Paylaş
PYD mevzilerini topçu atışlarıyla daha yoğun bir şekilde vurabilir ama kara harekâtıyla Suriye topraklarında savaşa girmesi düşünülemez.
Özel bir bilgiye değil akla dayanarak söylüyorum bunu.
Bir savaşla neyi korumak isteyeceksek savaşın tahribatı ondan daha ağır olacaktır, yöneticilerimiz de elbette bunun bilincinde.
İKİ BÜYÜK TEHDİT
Suriye sorununda Türkiye’nin karşılaştığı iki büyük tehlike vardır.
-Biri, PYD’nin güney sınırlarımızda Putin ve Esad’ın desteğiyle Türkiye’ye düşman bir coğrafya yaratmakta olmasıdır; PKK coğrafyasıdır bu.
ABD de IŞİD’e karşı PYD’yi müttefik görüyor.
-İkincisi, Suriye’de Rusya’nın silahlı güç olarak hâkim vaziyete gelmesi ve Türkiye’yi tehdit etmesidir. Rus desteği olmasa sırf İran’ın desteğiyle Esad rejimi içsavaşı beş yıl sürdüremezdi.
Türkiye, iktidarın umduğunun aksine Arap dünyasında da kayda değer bir desteğe sahip değildir. Arap Birliği, Kandil’e karşı yaptığı operasyonlardan dolayı Türkiye’yi suçladı. (4 Ağustos 2015)
Hazin bir “onurlu yalnızlık” tablosu!
RUS İMPARATORLUĞU
İki yıl önce Foreign Policy dergisinde Mark Galeotti ve Andrew Bowen’in bir yazısı yayınlanmıştı. Putin 1999’da iktidara geldiğinde Rus vatanseverliğini vurgulayan fakat rasyonel ve pragmatik bir politika izliyor, Batı ile işbirliğine önem veriyordu. Bir Batılı gibi “Devletin bir ideolojiyi desteklemesi halinde entelektüel ve ruhani özgürlüklere yer kalmayacağını, bunun siyasi özgürlükleri yok edeceğini” söylüyordu!
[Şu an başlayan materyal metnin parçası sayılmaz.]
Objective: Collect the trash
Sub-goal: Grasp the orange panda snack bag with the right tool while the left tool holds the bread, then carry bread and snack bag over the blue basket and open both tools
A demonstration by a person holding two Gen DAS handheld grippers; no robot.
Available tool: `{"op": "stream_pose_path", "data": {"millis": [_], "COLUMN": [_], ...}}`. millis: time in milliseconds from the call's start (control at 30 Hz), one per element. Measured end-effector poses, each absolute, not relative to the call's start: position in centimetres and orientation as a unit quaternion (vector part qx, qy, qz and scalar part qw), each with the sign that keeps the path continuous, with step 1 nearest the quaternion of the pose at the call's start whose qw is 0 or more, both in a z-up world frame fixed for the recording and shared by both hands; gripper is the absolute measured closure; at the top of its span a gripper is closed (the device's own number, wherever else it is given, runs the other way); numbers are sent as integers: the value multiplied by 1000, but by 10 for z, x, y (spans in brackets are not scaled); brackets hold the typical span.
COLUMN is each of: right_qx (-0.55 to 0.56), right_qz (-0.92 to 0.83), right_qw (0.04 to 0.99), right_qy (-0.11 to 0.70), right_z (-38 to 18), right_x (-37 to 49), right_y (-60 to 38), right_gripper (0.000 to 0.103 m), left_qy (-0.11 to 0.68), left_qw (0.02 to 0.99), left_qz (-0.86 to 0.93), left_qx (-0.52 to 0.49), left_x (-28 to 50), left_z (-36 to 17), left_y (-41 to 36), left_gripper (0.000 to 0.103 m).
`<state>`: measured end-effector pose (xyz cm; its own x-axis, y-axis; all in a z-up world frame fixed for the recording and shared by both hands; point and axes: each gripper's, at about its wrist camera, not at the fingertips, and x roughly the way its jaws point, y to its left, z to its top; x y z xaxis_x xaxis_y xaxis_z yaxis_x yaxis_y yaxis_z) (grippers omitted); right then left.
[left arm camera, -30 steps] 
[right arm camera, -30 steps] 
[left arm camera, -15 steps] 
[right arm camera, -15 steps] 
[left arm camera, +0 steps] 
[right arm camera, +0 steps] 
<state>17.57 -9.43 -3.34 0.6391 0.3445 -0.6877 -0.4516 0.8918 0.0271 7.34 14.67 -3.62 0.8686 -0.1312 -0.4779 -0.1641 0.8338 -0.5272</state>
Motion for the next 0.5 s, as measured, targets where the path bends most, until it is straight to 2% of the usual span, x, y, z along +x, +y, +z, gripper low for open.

Yazıda Putin’in güçlendikçe Rus milliyetçiliğine ve imparatorluk siyasetine yöneldiği anlatılıyor. Rus elitlerinin dünyaya açık olmalarını eleştiren, Kiliseyi yücelten, “Rusların coğrafyasını” vurgulayan bir Putin... Ukrayna’yı işgali ve Kırım’ı ilhakı bu yönelişinin sonuçlarıydı.
2015’te de Suriye’yi “işgal” etmesi tabii.
Rusya’nın petrol türevleri dahil enerji ihracatından gelirinin 2013’te 355 milyar dolara çıktığını hatırlarsak, nasıl bir güç tutkusuna kapıldığı anlaşılır. Bunun önemli bir bölümünü “askeri modernizasyon”a ayırmıştı.
SAVAŞ İSTEYEN KİM?
Petrol ve gaz fiyatları düştüğü halde Putin imparatorluk siyasetini sürdürüyor; refah ve demokrasi alışkanlığı olmayan Rus halkı da bunu destekliyor.
Rusya Dış İlişkiler Komitesi Başkanı Konstantin Kosaçov’un şu sözlerine bakın:
“Rusya son aylarda silahlarının gücünü Suriye’de kanıtladı ve gerektiğinde onları kullanmaktan çekinmeyeceğini herkese gösterdi.”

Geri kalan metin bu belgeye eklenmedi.